* **Task prompt**: In the data below, the answer is the run of lines from the line containing "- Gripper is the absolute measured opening" through the line containing "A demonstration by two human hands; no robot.", both included; print it exactly and nothing else.
Start of Dataset content
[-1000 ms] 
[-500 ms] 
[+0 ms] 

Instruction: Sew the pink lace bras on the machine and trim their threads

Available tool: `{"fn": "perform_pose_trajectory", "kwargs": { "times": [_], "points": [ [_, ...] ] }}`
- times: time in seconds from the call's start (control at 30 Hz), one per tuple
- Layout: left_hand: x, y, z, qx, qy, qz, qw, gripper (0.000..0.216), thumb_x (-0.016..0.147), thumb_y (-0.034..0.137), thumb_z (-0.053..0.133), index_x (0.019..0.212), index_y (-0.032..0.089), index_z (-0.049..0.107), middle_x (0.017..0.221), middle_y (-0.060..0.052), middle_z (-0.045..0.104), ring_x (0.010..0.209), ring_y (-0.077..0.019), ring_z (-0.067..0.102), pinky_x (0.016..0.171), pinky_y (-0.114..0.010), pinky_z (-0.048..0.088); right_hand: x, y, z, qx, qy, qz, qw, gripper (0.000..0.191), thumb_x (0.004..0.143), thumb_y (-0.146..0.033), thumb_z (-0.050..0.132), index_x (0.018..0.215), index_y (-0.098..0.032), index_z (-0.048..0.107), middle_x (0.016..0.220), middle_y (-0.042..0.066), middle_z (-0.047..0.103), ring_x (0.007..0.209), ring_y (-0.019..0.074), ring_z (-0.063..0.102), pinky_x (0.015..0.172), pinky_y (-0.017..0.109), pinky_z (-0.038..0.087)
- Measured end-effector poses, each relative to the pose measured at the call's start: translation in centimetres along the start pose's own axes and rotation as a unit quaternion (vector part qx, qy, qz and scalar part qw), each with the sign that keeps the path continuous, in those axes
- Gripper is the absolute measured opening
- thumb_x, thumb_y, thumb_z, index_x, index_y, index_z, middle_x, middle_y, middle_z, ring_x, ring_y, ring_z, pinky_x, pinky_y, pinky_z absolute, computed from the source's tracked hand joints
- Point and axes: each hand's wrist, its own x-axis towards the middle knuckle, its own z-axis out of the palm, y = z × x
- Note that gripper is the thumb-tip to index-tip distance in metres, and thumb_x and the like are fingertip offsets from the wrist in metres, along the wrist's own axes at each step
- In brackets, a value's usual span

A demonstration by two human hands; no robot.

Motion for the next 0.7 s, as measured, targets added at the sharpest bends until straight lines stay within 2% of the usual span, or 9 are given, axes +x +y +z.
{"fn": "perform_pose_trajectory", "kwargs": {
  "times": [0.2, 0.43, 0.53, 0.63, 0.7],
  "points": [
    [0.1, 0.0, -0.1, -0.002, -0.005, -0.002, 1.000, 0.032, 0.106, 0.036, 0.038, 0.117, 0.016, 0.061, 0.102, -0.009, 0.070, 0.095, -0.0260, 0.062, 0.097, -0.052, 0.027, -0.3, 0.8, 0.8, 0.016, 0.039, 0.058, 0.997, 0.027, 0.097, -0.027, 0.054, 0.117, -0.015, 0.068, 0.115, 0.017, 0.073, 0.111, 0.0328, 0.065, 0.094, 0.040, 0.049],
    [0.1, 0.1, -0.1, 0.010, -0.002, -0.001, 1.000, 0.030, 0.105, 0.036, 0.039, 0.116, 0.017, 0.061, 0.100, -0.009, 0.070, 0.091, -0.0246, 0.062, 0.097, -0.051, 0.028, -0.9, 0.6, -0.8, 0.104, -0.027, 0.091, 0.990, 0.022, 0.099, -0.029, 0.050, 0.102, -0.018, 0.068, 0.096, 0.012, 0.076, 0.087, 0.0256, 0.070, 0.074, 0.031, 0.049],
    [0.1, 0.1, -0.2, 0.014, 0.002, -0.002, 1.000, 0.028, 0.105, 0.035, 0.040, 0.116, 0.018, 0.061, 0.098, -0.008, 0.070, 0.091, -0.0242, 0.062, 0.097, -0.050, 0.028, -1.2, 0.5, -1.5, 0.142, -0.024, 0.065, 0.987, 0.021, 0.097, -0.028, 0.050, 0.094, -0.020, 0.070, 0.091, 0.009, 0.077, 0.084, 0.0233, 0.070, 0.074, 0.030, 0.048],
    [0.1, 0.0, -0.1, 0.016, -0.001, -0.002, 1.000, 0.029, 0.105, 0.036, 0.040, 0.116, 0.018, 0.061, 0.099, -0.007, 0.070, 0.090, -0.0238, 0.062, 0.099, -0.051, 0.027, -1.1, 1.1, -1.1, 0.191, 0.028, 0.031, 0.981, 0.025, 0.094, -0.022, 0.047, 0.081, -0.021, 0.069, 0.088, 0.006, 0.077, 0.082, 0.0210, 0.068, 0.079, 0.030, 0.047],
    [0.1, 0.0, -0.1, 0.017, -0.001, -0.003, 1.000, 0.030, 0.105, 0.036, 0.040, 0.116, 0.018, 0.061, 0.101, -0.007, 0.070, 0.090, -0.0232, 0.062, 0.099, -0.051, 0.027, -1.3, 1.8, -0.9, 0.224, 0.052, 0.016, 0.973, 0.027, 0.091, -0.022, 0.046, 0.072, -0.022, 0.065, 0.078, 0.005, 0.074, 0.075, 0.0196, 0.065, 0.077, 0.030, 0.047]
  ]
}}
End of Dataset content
* **Problem solution**:
- Gripper is the absolute measured opening
- thumb_x, thumb_y, thumb_z, index_x, index_y, index_z, middle_x, middle_y, middle_z, ring_x, ring_y, ring_z, pinky_x, pinky_y, pinky_z absolute, computed from the source's tracked hand joints
- Point and axes: each hand's wrist, its own x-axis towards the middle knuckle, its own z-axis out of the palm, y = z × x
- Note that gripper is the thumb-tip to index-tip distance in metres, and thumb_x and the like are fingertip offsets from the wrist in metres, along the wrist's own axes at each step
- In brackets, a value's usual span

A demonstration by two human hands; no robot.

The response is now done.